Palm Beach, FL – June 1, 2023 – News Commentary – Neurofibromatosis is a genetic condition that disrupts the cell growth in your nervous system, causing formation of tumors on nerve tissue. These formed tumors may develop anywhere in the nervous system of the victim, which may include the brain, spinal cord and nerves. Neurofibromatosis is usually diagnosed in childhood or early adulthood. The tumors are noncancerous (benign) in most of the cases, but in some cases these tumors become cancerous (malignant) tumors.  People suffering with neurofibromatosis often experience only mild symptom and effects may range from hearing loss, learning impairment, and heart and blood vessel (cardiovascular) complications to severe disability due to nerve compression by tumors, loss of vision and severe pain. There is no specific treatment for neurofibromatosis, but treatment aims to maximize healthy growth and development and to manage complications as soon as they arise. When neurofibromatosis causes large tumors or tumors that press on a nerve, surgery may help ease symptoms.  A report from Coherent Market Insights projects that the global neurofibromatosis treatment drugs market is expected to exhibit a CAGR of 13.40% through 2027). It said that Increasing focus of major players on research and development of novel therapies for treating neurofibromatosis. Moreover, clinical studies are well supported by regulatory authorities which is expected to drive the growth of the global neurofibromatosis treatment drugs market.   Active Biotechs in the markets today include:  Pasithea Therapeutics Corp. (NASDAQ: KTTA), SpringWorks Therapeutics, Inc. (NASDAQ: SWTX), Day One Biopharmaceuticals (NASDAQ: DAWN), Verastem Oncology, (NASDAQ: VSTM), Kinnate Biopharma Inc. (NASDAQ: KNTE).


Another report from Maximize Market Research projects that the Neurofibromatosis Treatment Market value is projected to reach US$ 27.06 Bn at the end of the forecast period (2029) and it is expected to grow at the CAGR of 13.3%.  The report. Added: “Ongoing development of novel therapies for treating neurofibromatosis drives the market growth.  Increasing R&D activities and focus of major players for the development of novel therapies for treatment is expected to drive the market. Also, the dynamics of the neurofibromatosis market is expected to change during forecast period owing to the improvement in the diagnosis methodologies, increasing awareness of the disease, rise in healthcare expenditure will also contribute to stimulate the market growth.”

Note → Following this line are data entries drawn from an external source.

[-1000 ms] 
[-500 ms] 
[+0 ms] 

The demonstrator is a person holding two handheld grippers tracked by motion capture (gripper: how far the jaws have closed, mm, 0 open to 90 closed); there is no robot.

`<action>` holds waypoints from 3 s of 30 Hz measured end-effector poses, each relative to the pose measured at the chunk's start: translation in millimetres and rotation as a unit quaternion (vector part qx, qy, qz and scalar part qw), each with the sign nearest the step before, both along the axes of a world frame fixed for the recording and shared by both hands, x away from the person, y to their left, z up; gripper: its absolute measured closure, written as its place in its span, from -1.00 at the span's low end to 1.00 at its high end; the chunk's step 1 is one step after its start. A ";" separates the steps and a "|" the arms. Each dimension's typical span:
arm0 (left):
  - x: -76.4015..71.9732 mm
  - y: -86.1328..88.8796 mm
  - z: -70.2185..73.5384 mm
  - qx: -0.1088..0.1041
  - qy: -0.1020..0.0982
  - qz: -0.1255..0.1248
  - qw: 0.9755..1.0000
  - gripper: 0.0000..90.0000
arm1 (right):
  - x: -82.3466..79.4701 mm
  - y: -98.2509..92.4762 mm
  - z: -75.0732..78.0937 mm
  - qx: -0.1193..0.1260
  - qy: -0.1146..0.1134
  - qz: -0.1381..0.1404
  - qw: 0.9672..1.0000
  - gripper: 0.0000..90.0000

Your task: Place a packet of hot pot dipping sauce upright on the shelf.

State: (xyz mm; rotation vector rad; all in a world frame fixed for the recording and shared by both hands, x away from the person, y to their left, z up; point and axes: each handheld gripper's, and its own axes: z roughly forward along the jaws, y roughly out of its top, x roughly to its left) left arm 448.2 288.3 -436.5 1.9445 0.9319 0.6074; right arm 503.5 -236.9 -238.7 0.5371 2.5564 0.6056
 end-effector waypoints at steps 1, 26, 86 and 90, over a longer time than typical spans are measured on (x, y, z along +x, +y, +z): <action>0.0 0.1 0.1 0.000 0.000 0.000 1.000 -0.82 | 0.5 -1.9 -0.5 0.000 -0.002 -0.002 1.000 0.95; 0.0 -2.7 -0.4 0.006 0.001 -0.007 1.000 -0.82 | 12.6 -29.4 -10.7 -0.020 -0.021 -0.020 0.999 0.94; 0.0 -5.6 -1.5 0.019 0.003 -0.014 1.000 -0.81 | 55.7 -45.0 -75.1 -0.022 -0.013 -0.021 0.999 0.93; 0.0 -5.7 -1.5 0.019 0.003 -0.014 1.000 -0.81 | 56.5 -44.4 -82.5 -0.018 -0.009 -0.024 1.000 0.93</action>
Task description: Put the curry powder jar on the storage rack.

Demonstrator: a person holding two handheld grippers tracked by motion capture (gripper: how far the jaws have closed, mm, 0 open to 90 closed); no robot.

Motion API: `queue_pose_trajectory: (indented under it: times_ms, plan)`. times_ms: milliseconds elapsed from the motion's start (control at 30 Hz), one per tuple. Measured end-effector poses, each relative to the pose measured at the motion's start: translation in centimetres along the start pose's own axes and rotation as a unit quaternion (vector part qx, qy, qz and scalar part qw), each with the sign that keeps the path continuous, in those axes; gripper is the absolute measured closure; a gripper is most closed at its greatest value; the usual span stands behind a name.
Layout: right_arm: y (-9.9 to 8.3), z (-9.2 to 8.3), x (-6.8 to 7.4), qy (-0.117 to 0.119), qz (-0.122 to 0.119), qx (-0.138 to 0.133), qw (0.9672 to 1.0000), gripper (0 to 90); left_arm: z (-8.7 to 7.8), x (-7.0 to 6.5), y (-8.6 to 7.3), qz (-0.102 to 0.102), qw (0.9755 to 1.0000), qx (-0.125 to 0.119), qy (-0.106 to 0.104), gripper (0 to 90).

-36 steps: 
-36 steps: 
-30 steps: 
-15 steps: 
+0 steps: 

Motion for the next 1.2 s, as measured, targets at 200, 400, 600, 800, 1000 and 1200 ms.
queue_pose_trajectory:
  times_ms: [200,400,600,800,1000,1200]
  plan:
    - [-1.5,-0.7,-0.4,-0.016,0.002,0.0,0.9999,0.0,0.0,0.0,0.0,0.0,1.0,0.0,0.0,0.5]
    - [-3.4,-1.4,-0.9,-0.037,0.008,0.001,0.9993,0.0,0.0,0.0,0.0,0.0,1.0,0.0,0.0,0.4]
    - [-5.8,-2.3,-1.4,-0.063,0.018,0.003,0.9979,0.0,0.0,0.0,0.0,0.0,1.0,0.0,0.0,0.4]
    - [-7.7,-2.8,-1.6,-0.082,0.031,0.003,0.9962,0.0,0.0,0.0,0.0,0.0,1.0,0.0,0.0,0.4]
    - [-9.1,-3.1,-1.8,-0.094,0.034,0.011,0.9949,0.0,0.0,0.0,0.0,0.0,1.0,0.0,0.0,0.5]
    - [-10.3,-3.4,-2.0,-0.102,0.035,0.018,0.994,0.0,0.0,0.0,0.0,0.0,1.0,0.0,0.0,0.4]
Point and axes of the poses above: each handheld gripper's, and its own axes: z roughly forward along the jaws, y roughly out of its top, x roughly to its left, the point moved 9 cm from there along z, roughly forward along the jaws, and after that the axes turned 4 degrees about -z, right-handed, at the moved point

Pasithea Therapeutics Corp. (NASDAQ: KTTA) Breaking News: Pasithea Therapeutics Abstract Accepted for Poster Presentation at 2023 Neurofibromatosis Conference — Preclinical data of PAS-004 in Plexiform Neurofibroma to be FeaturedPasithea Therapeutics Corp. (“Pasithea” or the “Company”), a biotechnology company focused on the discovery, research, and development of innovative treatments for Central Nervous System (CNS) disorders, today announced that the Company’s pre-clinical results for its lead drug candidate, PAS-004, have been accepted for a poster presentation at the 2023 Neurofibromatosis (NF) Conference taking place June 24-27, 2023, in Scottsdale, Arizona.


“We are extremely pleased to be presenting data from PAS-004 preclinical development plan, conducted in collaboration with Dr. Wade Clapp at Indiana University, School of Medicine” commented Dr. Graeme Currie, Pasithea’s Chief Development Officer. “The presentation will provide insight into PAS-004 efficacy and support further development of our lead candidate.”


Findings will be shared on a poster entitled “Evaluation of the Effects of a Novel MEK inhibitor PAS-004 in Plexiform Neurofibroma in a Pre-clinical Mouse Model of Neurofibromatosis Type 1”. Poster will be available to view during the 2023 NF Conference on the evening of Sunday, June 25th, from 5:00pm – 7:00pm.  CONTINUED…  Read the Pasithea Therapeutics full press release by going to:


In other biotech news in the markets this week: 


Day One Biopharmaceuticals (NASDAQ: DAWN), a clinical-stage biopharmaceutical company dedicated to developing and commercializing targeted therapies for people of all ages with life-threatening diseases, recently announced the publication of three abstracts on the American Society of Clinical Oncology (ASCO) website.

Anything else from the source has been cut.